Pero lo mejor estaba por venir, porque en un momento dado, el flaco utilizó aquel gesto suyo tan característico, le apoyó la mano de dedos largos en el hombro a mi viejo, y moviendo alternativamente el filo de la otra mano enumerando cuadras en el aire, dijo -Una... dos... tres cuadras para allá, al lado de la cancha bochas, ¿vio?, hay un cartel que dice, “Se necesita carpintero”-.
Altamirano vivía en un ranchito marginado por la avenida. -Es aquí- me dijo- y al instante se me hizo mas admirable que nunca la alegría de vivir que repartía continuamente. Ahí me di cuenta que la avenida dividía a la ciudad en barrios pobres y menos pobres, la pobreza cortaba exactamente por el medio a la solidaridad humana, la solidaridad humana, a su vez, partía por la mitad a las clases sociales y las clases sociales destrozaban la patria en lugar de conformarla. Fue la primera lección verdadera que aprendí ese año, que las mejores vacaciones son las que se pasan en el corazón de uno mismo y que todos estábamos hechos pedazos pero que el flaco Altamirano estaría siempre más entero que un universo.

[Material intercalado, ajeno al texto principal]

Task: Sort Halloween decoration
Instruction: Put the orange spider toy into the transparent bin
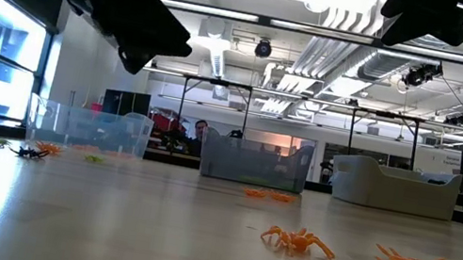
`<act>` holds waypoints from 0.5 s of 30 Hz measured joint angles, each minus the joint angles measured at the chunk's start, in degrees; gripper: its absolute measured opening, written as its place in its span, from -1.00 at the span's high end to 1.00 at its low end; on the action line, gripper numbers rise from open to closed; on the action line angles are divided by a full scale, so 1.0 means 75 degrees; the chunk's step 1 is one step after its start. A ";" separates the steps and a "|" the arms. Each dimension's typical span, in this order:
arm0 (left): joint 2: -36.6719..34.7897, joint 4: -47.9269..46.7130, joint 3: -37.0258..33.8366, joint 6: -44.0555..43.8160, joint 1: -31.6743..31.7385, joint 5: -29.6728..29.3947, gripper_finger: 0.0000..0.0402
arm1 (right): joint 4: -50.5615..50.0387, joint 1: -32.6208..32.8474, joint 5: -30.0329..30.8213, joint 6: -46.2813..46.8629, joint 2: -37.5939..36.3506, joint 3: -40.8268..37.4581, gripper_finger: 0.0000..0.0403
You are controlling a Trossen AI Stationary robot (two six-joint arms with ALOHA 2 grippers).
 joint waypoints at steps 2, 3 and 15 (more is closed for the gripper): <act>0.0241 0.0010 0.0145 0.0005 -0.0122 -0.0018 0.61 | 0.0000 0.0000 0.0000 0.0002 0.0003 0.0000 0.15; 0.0388 0.0017 0.0226 0.0006 -0.0187 -0.0016 0.61 | 0.0000 0.0000 0.0001 0.0002 0.0003 0.0000 0.15; 0.2416 0.0048 0.1697 0.0296 -0.0591 -0.0016 0.61 | 0.0003 0.0000 0.0000 0.0002 0.0003 0.0000 0.15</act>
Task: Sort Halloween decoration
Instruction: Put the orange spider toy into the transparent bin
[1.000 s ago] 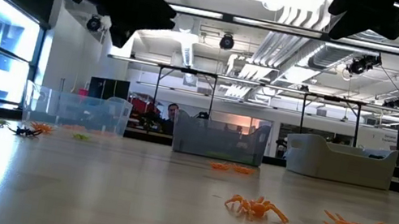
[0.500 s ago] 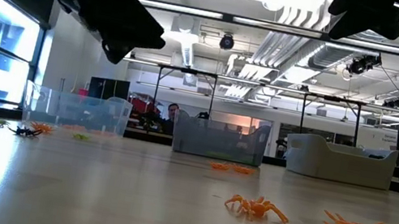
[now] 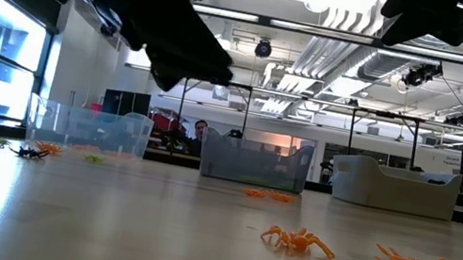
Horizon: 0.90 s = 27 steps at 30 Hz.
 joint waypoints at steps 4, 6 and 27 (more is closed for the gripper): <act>0.0662 -0.0013 0.0509 0.0684 0.0004 -0.0003 0.61 | -0.0001 -0.0002 0.0002 0.0000 -0.0003 0.0000 0.15; 0.0934 -0.0032 0.0728 0.1035 0.0032 -0.0006 0.61 | 0.0000 0.0000 0.0000 -0.0002 -0.0003 0.0000 0.15; 0.1509 -0.0768 0.1221 0.2070 0.1013 -0.0557 0.48 | 0.0044 -0.0002 0.0000 -0.0003 -0.0003 0.0000 0.15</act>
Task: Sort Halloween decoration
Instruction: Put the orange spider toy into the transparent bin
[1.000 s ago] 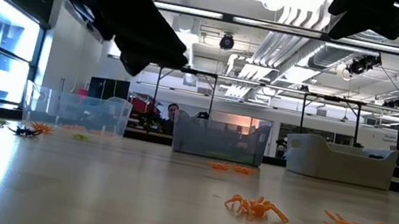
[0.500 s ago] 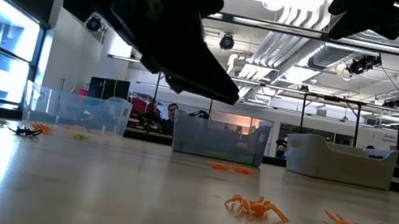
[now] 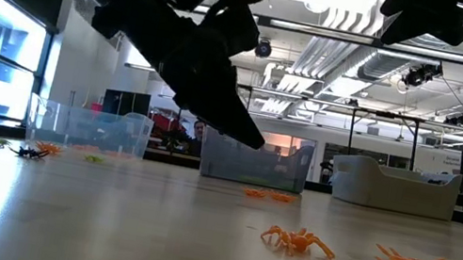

Superman era Superman, el del traje azul y la capa roja, y estaba atrapado, según me terminó especificando el flaco, abajo de la abuela Filomena. El flaco Altamirano vivía con su abuela y un perro que respondía al nombre de Llamasares y doña Filomena y Llamasares eran tan simpáticos como el flaco Altamirano. Nos trepamos al respaldo del sofá y una vez ahí arriba el flaco me fue indicando como levantar suavemente a la abuela enganchándola de las axilas para así liberar a Superman. No habían pasado mas de veinte minutos desde mi encuentro con el flaco y no recordaba haberme sentido tan feliz en toda mi vida. Doña Filomena se ayudaba con un bastón y nunca se dejaba de reír ni de hacer unos cómicos resoplidos. Cuando la hubimos despegado lo suficiente del sofá, el flaco lanzó un chiflido alertando a Llamasares y Llamasares se metió debajo de las faldas de la abuela y salió entre sus pantuflas aprisionando una revista con las fauces. Era una revista de historietas, me di cuenta porque en la tapa Superman volaba libremente en el atardecer de Ciudad Gótica, un atardecer inolvidable en el que, cuando llegué a mi casa, a mi viejo lo habían contratado en la carpintería y en el que vi por primera vez a mi vieja dándole un beso en los labios.
Lo inexplicable fue que nunca mas volví a ver al flaco Altamirano. Su imagen esbelta y delgada, que nos llevaba una cabeza, en todos los sentidos, a los demás, no volvió cuando empezaron las clases. Yo lo esperé ansioso en la puerta para devolverle la revista de Superman que me había prestado pero sonó la campana de entrada y no apareció. Estuve toda la clase mirando la tapa donde Superman seguía volando en el atardecer de Ciudad Gótica. Fue la primera lección que aprendí ese año, que las mejores vacaciones son las que se pasan en el corazón de uno mismo y que todos estábamos hechos pedazos pero que el flaco Altamirano estaría siempre, fuese donde fuese, más entero que un universo.